Data entries
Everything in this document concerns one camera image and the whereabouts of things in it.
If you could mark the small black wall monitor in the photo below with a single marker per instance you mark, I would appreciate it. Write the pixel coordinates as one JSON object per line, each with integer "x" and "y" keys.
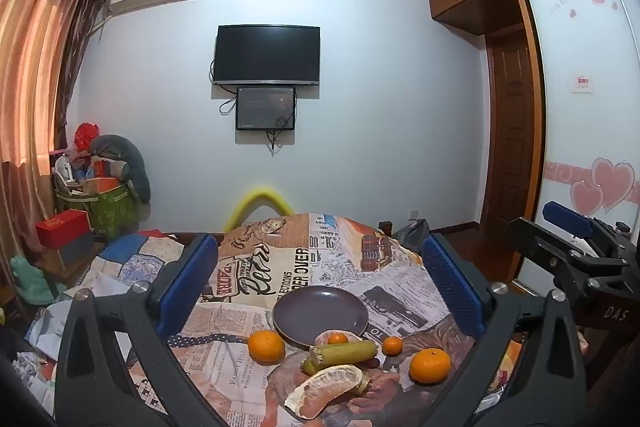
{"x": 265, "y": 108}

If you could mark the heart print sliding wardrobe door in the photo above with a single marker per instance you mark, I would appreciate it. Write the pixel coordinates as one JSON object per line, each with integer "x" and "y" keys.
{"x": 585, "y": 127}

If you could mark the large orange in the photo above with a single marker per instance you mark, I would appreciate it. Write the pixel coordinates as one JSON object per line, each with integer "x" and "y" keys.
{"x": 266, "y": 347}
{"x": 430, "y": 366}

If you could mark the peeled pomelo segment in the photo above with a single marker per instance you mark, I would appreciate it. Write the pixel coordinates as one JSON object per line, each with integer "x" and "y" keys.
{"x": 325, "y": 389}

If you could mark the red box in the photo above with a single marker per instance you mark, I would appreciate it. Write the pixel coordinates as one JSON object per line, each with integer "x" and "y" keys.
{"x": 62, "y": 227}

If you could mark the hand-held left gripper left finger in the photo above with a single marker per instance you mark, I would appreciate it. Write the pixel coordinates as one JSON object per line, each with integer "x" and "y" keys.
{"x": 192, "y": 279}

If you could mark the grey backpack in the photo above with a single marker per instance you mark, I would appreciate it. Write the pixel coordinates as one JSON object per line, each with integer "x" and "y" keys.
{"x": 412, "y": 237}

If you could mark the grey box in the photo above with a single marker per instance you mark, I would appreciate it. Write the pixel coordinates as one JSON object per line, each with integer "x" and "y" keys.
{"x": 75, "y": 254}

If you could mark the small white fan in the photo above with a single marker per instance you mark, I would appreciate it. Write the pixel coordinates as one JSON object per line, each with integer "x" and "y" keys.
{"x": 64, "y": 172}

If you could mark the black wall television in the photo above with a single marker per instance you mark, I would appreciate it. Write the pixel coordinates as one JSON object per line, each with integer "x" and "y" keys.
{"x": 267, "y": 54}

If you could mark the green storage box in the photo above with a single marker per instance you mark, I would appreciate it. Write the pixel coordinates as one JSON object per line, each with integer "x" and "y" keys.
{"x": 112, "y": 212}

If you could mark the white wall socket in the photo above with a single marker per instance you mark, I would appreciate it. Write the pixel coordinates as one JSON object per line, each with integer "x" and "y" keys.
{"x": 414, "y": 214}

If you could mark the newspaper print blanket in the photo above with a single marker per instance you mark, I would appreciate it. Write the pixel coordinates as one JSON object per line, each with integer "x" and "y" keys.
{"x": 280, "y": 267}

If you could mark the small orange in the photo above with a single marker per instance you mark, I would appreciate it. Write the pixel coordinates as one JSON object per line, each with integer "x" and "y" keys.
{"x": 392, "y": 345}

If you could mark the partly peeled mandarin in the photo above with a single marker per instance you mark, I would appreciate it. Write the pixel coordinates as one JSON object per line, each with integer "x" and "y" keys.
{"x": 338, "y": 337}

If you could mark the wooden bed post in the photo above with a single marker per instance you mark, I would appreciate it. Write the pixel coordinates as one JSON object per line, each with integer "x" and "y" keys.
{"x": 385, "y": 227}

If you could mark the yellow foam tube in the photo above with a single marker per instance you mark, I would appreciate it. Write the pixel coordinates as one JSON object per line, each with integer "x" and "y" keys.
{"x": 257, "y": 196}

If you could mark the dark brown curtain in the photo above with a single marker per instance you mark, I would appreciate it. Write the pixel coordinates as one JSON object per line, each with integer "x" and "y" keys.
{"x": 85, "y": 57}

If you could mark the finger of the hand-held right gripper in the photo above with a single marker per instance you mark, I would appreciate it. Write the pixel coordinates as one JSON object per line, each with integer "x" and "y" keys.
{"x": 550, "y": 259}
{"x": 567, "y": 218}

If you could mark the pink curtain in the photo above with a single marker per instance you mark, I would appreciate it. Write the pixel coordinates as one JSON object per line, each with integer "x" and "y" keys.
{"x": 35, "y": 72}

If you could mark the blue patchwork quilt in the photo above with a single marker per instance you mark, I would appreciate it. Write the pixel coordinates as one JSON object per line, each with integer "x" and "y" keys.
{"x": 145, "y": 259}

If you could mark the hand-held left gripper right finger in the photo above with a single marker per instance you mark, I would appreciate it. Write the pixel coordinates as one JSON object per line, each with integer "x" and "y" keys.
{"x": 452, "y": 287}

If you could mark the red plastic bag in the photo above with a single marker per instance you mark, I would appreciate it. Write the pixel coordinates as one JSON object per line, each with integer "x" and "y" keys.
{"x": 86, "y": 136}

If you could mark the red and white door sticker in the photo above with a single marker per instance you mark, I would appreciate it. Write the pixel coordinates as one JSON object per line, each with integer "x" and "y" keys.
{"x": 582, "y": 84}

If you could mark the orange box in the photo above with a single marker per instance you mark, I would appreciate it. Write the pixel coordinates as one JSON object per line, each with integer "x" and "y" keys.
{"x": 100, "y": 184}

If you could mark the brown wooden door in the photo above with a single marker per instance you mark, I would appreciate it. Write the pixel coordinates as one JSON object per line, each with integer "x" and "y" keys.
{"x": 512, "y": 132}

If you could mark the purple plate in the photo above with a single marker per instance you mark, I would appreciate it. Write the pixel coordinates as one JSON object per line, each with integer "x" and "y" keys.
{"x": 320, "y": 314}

--

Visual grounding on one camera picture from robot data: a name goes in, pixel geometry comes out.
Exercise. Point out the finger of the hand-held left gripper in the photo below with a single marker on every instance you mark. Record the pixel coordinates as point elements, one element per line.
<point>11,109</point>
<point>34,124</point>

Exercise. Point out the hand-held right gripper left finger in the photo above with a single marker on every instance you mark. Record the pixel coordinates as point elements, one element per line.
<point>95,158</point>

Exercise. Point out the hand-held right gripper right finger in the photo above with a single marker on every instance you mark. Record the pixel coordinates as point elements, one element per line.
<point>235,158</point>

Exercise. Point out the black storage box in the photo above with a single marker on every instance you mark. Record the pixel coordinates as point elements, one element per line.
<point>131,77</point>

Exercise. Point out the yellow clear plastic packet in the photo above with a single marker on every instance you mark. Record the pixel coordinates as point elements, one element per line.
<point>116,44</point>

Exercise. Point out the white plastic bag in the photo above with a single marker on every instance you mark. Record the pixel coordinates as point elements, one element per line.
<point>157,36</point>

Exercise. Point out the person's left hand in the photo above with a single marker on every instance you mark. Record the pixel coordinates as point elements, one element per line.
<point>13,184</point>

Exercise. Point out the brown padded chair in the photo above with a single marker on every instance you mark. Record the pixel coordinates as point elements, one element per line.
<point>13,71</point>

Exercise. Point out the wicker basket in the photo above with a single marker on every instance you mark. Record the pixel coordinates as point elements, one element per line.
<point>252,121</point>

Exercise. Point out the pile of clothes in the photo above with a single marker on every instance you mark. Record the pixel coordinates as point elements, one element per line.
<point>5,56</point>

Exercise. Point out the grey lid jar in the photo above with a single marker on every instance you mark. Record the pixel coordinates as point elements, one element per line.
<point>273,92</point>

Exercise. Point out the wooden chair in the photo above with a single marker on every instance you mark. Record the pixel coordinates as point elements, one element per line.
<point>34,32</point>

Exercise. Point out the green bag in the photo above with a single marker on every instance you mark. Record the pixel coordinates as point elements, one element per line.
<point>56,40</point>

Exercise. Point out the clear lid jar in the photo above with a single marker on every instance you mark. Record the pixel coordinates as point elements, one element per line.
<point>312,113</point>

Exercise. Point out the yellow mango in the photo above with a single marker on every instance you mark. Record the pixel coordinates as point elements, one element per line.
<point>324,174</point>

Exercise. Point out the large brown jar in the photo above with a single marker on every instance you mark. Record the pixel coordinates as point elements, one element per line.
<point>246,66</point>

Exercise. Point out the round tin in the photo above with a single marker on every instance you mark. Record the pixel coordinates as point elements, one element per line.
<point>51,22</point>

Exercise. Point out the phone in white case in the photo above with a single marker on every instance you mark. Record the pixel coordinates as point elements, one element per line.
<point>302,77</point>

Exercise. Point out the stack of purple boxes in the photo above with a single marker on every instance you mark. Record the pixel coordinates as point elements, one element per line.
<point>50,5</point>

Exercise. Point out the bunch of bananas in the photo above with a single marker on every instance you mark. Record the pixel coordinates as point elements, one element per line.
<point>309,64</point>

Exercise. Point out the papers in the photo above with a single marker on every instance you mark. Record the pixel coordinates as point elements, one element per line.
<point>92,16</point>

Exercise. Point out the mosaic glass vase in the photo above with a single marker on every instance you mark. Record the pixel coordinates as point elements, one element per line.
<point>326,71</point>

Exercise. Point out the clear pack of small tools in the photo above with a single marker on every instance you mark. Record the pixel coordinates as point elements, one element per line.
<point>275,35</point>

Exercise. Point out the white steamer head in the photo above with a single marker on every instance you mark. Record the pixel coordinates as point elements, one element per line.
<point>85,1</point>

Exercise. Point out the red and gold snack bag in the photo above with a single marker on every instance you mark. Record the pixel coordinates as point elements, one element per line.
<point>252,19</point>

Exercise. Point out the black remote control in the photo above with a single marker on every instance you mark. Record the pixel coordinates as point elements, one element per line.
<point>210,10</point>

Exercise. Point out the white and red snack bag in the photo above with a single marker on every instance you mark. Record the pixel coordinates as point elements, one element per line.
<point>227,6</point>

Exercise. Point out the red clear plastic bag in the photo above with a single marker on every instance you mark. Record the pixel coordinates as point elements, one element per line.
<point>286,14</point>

---

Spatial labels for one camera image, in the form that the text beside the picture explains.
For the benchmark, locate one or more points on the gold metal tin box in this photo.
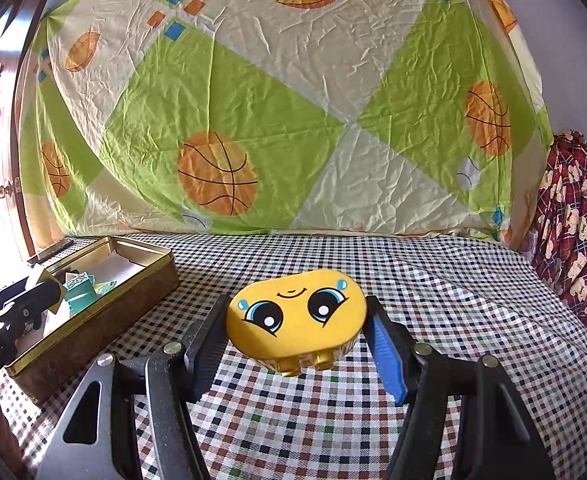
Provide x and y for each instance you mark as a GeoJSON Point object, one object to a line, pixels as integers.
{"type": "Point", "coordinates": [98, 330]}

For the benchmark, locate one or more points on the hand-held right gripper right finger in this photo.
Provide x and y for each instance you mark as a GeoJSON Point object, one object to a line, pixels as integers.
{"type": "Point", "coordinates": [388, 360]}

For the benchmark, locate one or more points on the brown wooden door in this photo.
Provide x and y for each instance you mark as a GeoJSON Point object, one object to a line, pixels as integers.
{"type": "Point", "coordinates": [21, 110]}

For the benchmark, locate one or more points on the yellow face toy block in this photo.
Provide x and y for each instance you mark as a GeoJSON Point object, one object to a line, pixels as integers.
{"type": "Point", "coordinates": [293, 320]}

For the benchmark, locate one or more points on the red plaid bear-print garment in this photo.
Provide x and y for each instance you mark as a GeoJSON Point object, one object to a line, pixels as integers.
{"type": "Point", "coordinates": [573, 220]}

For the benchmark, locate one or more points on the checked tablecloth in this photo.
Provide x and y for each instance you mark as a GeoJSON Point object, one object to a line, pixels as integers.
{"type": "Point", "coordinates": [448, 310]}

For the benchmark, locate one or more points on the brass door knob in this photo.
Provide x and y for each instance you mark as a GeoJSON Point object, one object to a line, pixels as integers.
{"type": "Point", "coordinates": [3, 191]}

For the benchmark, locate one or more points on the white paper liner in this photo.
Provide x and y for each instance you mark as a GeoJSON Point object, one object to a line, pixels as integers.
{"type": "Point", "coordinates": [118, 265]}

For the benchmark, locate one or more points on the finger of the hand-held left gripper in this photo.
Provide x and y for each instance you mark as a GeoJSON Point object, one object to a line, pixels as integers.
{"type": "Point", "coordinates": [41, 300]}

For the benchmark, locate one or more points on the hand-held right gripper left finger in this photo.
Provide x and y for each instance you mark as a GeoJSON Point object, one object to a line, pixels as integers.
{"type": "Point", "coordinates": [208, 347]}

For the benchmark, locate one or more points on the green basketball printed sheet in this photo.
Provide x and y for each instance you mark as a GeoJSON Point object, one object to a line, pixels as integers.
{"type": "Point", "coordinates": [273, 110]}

_Problem to work on_
Write down only the number of lines above where the word "camera" occurs.

_Written response_
3